Binomio tele-working e salute: quali i problemi?

Binomio tele-working e salute: quali i problemi?

Da anni l’avvento della tecnologia e delle telecomunicazioni ha introdotto nuovi modelli sociali e, nello specifico, nuove modalità di lavoro.

La comparsa di telefoni cellulari, computer ed internet, infatti, ha rivoluzionato il tradizionale lavoro in azienda, dando spazio a formule innovative di organizzazione dei rapporti fra i vari team di lavoro. La tecnologia ha portato ad un superamento dello spazio fisico ed ha fornito una nuova impostazione secondo la quale il principale strumento con il quale l’uomo si interfaccia è il computer.

Se i rapporti si riducono ad uno scambio di mail, ad un lavoro di comunicazione e relazione ed alla ricerca, da parte dell’azienda, di software e linguaggi informatici, è facile comprendere come, negli ultimi anni, si sia sviluppato il concetto del telelavoro.

Questo termine indica l’insieme di attività lavorative svolte fuori dal suolo aziendale, trasferte ma anche lavoro a domicilio, facilitate appunto dall’introduzione di tecnologie e di nuove modalità di comunicazione.

Secondo i dati Fiom-Cgil sono circa centomila le risorse italiane che utilizzano il lavoro in rete.
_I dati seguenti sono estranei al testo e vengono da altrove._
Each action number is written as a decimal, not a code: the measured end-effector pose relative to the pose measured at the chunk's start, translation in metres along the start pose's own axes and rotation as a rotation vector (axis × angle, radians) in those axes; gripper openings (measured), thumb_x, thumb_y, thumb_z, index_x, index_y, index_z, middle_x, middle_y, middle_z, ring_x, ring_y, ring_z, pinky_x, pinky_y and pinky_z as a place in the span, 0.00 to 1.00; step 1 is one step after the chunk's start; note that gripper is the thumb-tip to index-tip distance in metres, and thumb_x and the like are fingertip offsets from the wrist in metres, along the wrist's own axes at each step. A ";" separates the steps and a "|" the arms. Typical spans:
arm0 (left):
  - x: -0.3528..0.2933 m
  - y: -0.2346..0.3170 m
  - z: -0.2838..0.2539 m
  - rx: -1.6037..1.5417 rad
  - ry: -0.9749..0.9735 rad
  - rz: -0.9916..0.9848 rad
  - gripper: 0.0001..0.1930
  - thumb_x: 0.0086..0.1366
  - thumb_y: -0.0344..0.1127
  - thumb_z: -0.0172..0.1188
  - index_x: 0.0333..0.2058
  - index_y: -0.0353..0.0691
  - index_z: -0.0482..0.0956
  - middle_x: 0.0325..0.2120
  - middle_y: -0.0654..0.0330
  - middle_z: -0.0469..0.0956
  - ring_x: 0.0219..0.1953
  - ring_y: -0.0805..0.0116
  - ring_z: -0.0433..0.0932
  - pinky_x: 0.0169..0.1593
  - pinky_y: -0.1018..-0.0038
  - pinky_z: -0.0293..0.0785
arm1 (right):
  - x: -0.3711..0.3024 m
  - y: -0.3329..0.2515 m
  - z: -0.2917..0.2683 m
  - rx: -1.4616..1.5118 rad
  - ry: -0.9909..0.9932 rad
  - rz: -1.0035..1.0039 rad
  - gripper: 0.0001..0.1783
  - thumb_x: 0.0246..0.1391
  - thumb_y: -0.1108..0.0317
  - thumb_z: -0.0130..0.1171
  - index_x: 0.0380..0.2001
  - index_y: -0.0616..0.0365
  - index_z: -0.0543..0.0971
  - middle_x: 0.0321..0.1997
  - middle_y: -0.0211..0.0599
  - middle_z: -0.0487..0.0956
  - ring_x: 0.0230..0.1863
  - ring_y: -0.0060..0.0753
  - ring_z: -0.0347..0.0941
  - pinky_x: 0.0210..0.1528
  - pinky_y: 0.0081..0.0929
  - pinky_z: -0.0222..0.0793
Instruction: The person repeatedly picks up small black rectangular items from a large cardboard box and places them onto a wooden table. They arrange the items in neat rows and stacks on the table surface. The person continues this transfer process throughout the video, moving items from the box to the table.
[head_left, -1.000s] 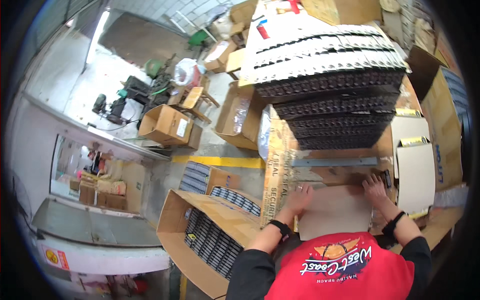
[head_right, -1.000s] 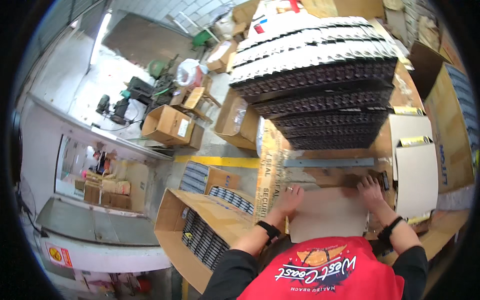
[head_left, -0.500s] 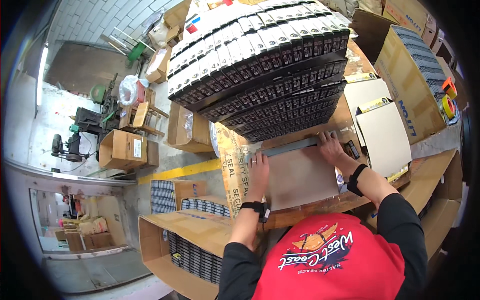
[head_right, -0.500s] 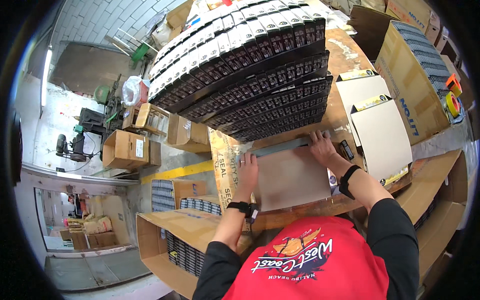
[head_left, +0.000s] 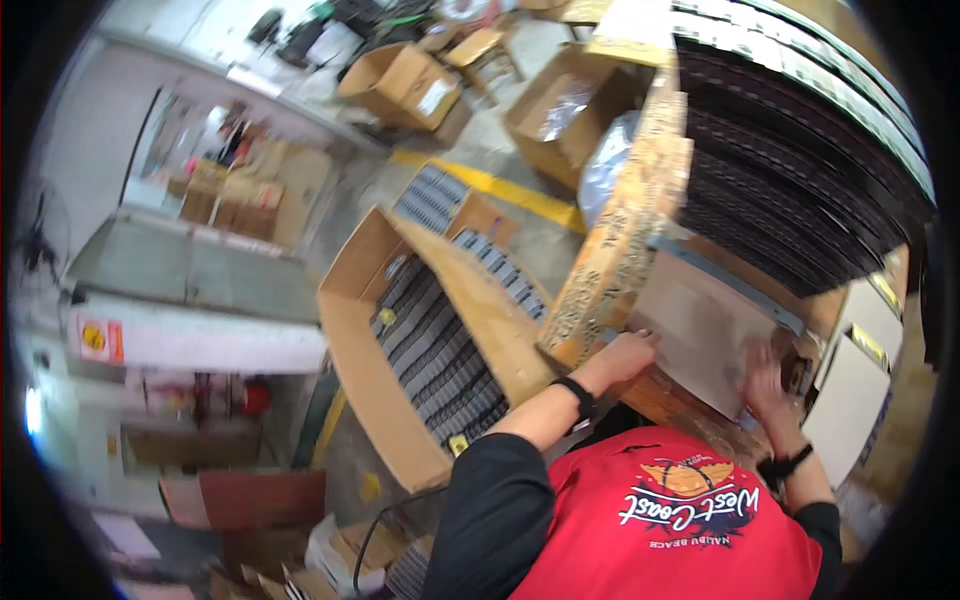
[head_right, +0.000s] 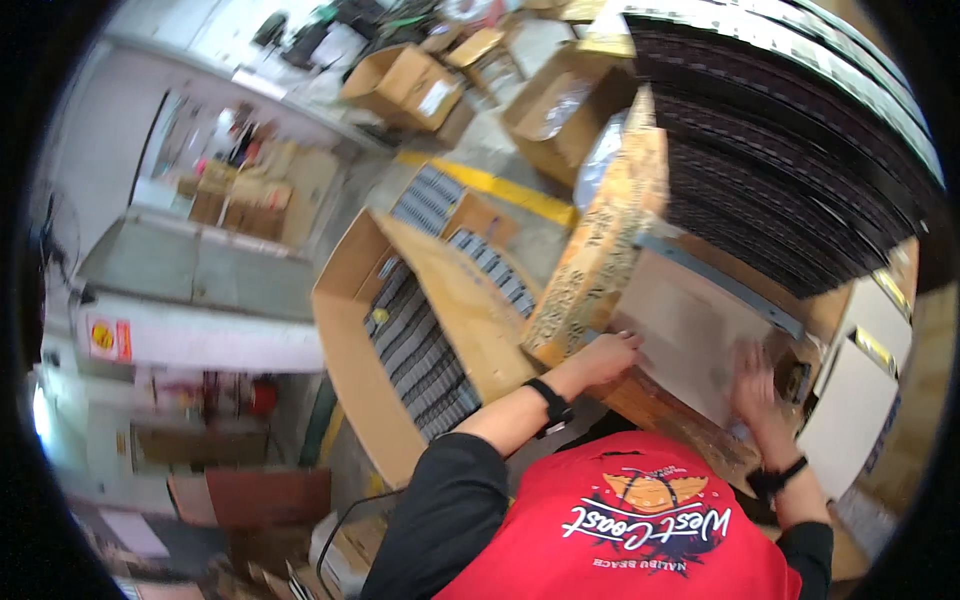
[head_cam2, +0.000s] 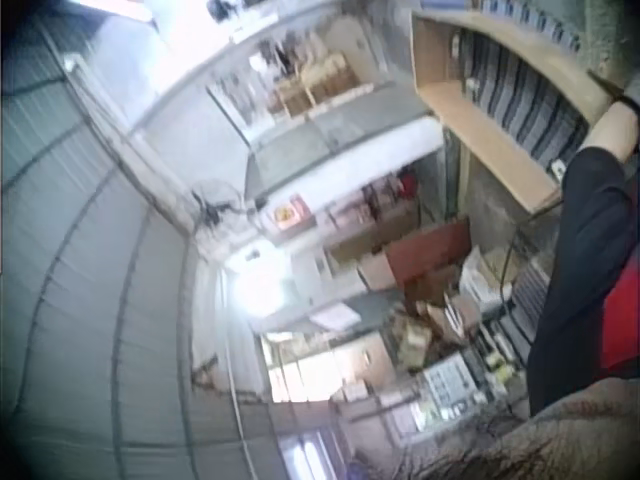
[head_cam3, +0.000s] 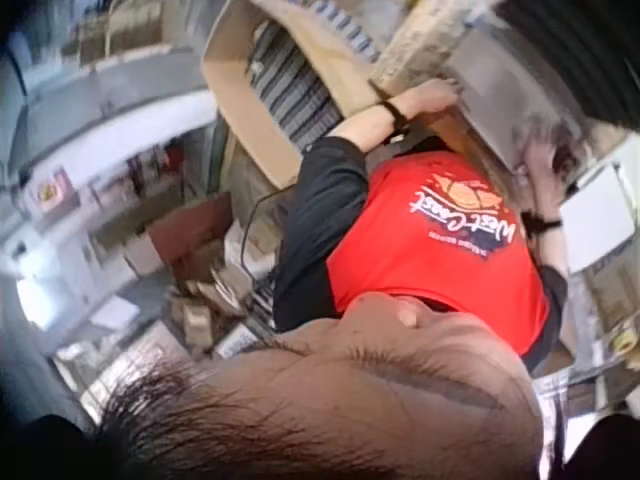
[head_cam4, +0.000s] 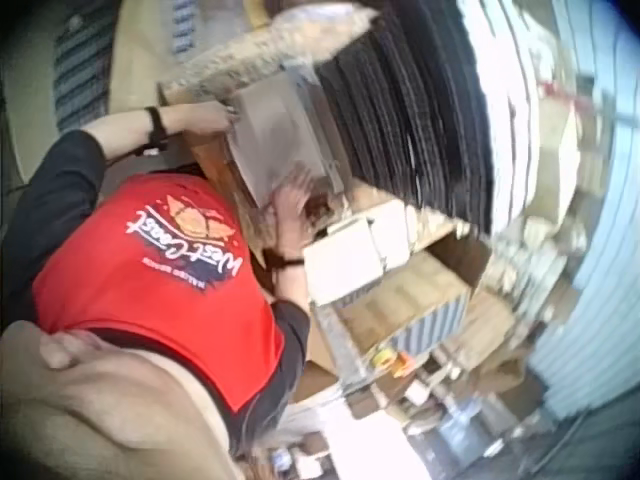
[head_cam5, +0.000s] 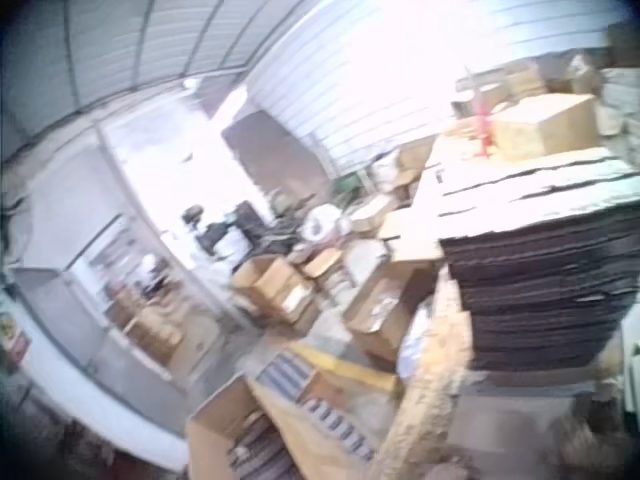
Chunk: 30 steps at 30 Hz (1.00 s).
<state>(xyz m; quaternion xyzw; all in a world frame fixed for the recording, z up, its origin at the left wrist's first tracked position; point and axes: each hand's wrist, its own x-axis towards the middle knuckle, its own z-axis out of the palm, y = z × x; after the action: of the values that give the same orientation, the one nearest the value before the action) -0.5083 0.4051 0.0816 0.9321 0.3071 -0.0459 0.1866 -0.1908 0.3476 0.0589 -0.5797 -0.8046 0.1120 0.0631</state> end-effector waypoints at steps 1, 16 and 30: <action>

Il tele-working rappresenta un concetto molto attraente per i lavoratori e per le aziende poiché introduce una nuova organizzazione, una gestione ottimizzata dei tempi ed una maggiore idea di autonomia. Come ogni medaglia però ha anche una seconda faccia che introduce alcuni aspetti negativi rispetto alla modalità tradizionale di lavoro. In particolare, oltre ad una perdita del senso di appartenenza aziendale ed alla gestione meno protetta di dati riservati, il lavoro in rete comporta una serie di problematiche legate alla salute ed alla sicurezza dell’individuo.

I principali rischi ai quali è sottoposto il lavoratore in rete sono:

  • L’uso dei videoterminali;
  • Il rischio da ambienti confinati;
  • Il rischio legato alla postura ed alla ripetitività dei movimenti.

La postazione al videoterminale prevede l’organizzazione di pochi elementi: una sedia ed un piano di lavoro, un pc ed un telefono. Pochi, ma sufficienti per causare problemi di salute a chi utilizzi una tale postazione. Infatti, sedia e tavolo devono essere ergonomici, ossia progettati per garantire l’assunzione di una posizione corretta; l’ambiente circostante deve presentare caratteristiche specifiche, come colori delle pareti idonei ed una corretta illuminazione; l’uso del videoterminale deve essere effettuato per i giusti periodi di tempo ed intervallato con altre attività, onde evitare disturbi visivi ed oculari o altre patologie quali cefalee, dolori cervicali, vertigini, ecc.

Il rischio da ambiente confinato deriva, invece, dall’inquinamento indoor, dipendente anche dalle abitudini degli inquilini: ecco quindi che l’individuo stesso, le sue attività, l’arredamento, la presenza di animali sono elementi chiave per un maggiore o minore inquinamento.

L’uso di colle, prodotti per la casa o il fumo di tabacco, per esempio, sono elementi fortemente incisivi e che hanno una maggiore incisività se chi abita lo spazio arieggia poco gli ambienti.
Ancora i materiali utilizzati per la costruzione della casa, la combustione di gas o legna, l’utilizzo di stampanti, sono elementi potenzialmente tossici.

Infine, il lavoro da casa sottopone l’individuo ad una routine ripetitiva, senza orari dettati dall’azienda, utili a frammentare in varie fasi l’attività giornaliera.

Il lavoratore può quindi svolgere l’attività per troppe ore consecutive al fine di raggiungere i proprio obiettivi; assumere posizioni errate per la mancanza di una postazione ergonomica; ancora, lavorare nel corso delle ore notturne, affinché durante il giorno possa dedicarsi alla famiglia o ad altre attività.

Come tutte le attività lavorative, anche il tele-working è regolato da norme che tutelano la salute dei lavoratori (d.lgs. 3 agosto 2009, n. 106, recante Disposizioni integrative e correttive del decreto legislativo 9 aprile 2008, n. 81, in materia di tutela della salute e della sicurezza nei luoghi di lavoro ) e per questo non deve essere sottovalutato o ritenuto meno rischioso di attività svolte in azienda.

Per prima cosa, devono essere effettuate una bonifica ambientale ed una progettazione di una corretta postazione di lavoro, anche mediante l’intervento dell’amministrazione aziendale.
In secondo luogo, è il lavoratore a dover attenersi alle norme vigenti in materia di salute e sicurezza, dopo avere ricevuto la corretta formazione ed informazione.